Patients left to die as strike bites

Empty beds at Ward Number 3 at the Coast General Hospital in Mombasa on September 1, 2014. Striking health workers in Mombasa  have been warned to return to work or face the sack. PHOTO | KEVIN ODIT |

What you need to know:

  • Coast Provincial General Hospital on Monday completely shut down as a handful of patients who had been admitted there remained on their own with no services.
  • Also shut down was Port Reitz District Hospital, which hosts the second largest units for mental illness and for those fighting alcohol and drug addiction.
  • At Tudor and Likoni district hospitals, wards were on Monday shut with big padlocks.

The health crisis in Mombasa County has worsened after nurses, doctors, pharmacists and staff in other cadres deserted duties demanding an explanation of deductions from their July salaries and payment of their August dues.

As a result, Coast Provincial General Hospital, the biggest referral health institution in the region, on Monday completely shut down as a handful of patients who had been admitted there remained on their own with no services.

Also shut down was Port Reitz District Hospital, which hosts the second largest units for mental illness and for those fighting alcohol and drug addiction.

At Tudor and Likoni district hospitals, wards were on Monday shut with big padlocks.

GROANING IN PAIN

The sight at Coast General was the most pathetic. A Nation team found two critically ill patients groaning in pain in one ward while the rest of the beds were empty. No doctor or nurse was in sight.

“Please carry help carry my bed outside the veranda so that I can get some warmth from the sun,’’ said one elderly patient. “It is so cold in here. I have no one to take care of me.”

The woman said she had not been taken a bath for two weeks and that her relatives only bring her food and water to drink.

In the ward, there was a television set which was on. The sickly woman said it was her only company.

“The other day I watched President Uhuru eating at a hotel in Mombasa. Please tell him to come and help us we are dying,” she said.

The main gate to the hospital was locked with a large padlock, while wards one, two, six, five, seven and the emergency section were shut down.

Guards at the hospitals told patients who turned up to receive medical attention that the there were no health care workers on duty to serve them and that the institutions had been closed.

The Kenya Medical Practitioners, Pharmacists and Dentists Union Coast Region Secretary-General Victor Teti and the Kenya National Union of Nurses Branch Secretary Peter Moroko said the workers would only return once the anomaly in their salaries is corrected.

They said the workers were back on the streets to protest against deductions Sh20,000 from doctors’ pay and Sh12,000 from nurses salaries.

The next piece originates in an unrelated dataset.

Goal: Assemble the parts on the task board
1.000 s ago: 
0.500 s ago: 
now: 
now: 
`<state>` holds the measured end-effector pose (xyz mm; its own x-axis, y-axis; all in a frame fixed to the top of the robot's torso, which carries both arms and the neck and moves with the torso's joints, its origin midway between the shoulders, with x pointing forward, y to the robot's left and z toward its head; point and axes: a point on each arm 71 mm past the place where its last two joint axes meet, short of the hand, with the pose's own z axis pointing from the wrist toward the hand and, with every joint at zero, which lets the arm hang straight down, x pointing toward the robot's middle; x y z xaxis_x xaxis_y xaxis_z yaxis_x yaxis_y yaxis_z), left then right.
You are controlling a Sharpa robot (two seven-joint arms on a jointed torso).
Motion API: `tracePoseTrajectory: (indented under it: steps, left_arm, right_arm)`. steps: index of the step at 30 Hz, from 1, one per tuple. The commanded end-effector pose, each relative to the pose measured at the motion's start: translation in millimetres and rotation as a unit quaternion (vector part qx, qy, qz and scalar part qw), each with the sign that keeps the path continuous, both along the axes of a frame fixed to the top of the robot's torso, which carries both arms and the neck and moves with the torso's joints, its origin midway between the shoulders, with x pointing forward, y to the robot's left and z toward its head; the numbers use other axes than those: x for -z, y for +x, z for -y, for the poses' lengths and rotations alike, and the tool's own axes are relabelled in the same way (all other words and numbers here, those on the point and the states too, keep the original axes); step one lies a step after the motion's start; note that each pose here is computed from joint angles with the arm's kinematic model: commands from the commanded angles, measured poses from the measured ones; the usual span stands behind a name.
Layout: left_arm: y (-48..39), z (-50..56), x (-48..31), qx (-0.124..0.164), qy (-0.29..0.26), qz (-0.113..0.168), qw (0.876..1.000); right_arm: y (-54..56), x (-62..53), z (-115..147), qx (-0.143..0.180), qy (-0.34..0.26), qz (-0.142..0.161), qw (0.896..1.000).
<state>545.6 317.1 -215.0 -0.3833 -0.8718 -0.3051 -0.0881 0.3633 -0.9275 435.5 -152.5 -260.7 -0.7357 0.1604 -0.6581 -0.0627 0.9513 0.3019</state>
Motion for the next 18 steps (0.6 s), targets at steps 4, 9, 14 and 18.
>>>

Further, no one had been paid the August salary, the officials said, demanding that the county releases their payslips to enable them to confirm if even the dues for that month were affected.

Some nurses at Moi International Airport said their extraneous allowance had been deducted.

'NOT DEDUCTIONS'

Mombasa County officials said they had paid the striking health workers their July salaries and that the complaint of the deduction would be addressed.

“These are not deductions,” said Health executive Tendai Lewa. “They are some of the allowances that were not included in the July pay slips.”

He said those affected had been asked to contact his docket so that the matter is rectified in September salaries.

Mr Lewa said the county government had told the health workers to inform them of the issue last week but they did not do so on time. He said that the deduction was an administrative issue that would be resolved.

“It is not a big issue, we just need the details.” Not all health workers were affected, according to the official.

Governor Hassan Joho is expected to address the health crisis at a news conference on Tuesday, his personal assistant, Mr Mohamed Idris, told the Nation on Monday evening.

Port Reitz Hospital normally receives more than 500 outpatients daily. On Monday, angry patients including those struggling with alcohol addiction, continued to linger in the corridors of the institution as their relatives pleaded with caretakers to help them get their medication.

At Tudor Hospital, anxious tuberculosis and HIV patients gathered without hopes of getting their regular doses as no one was in sight to serve them. “I need ARVs, even if it means paying a doctor or a nurse to prescribe other alternatives. My health has deteriorated,” cried one HIV patient.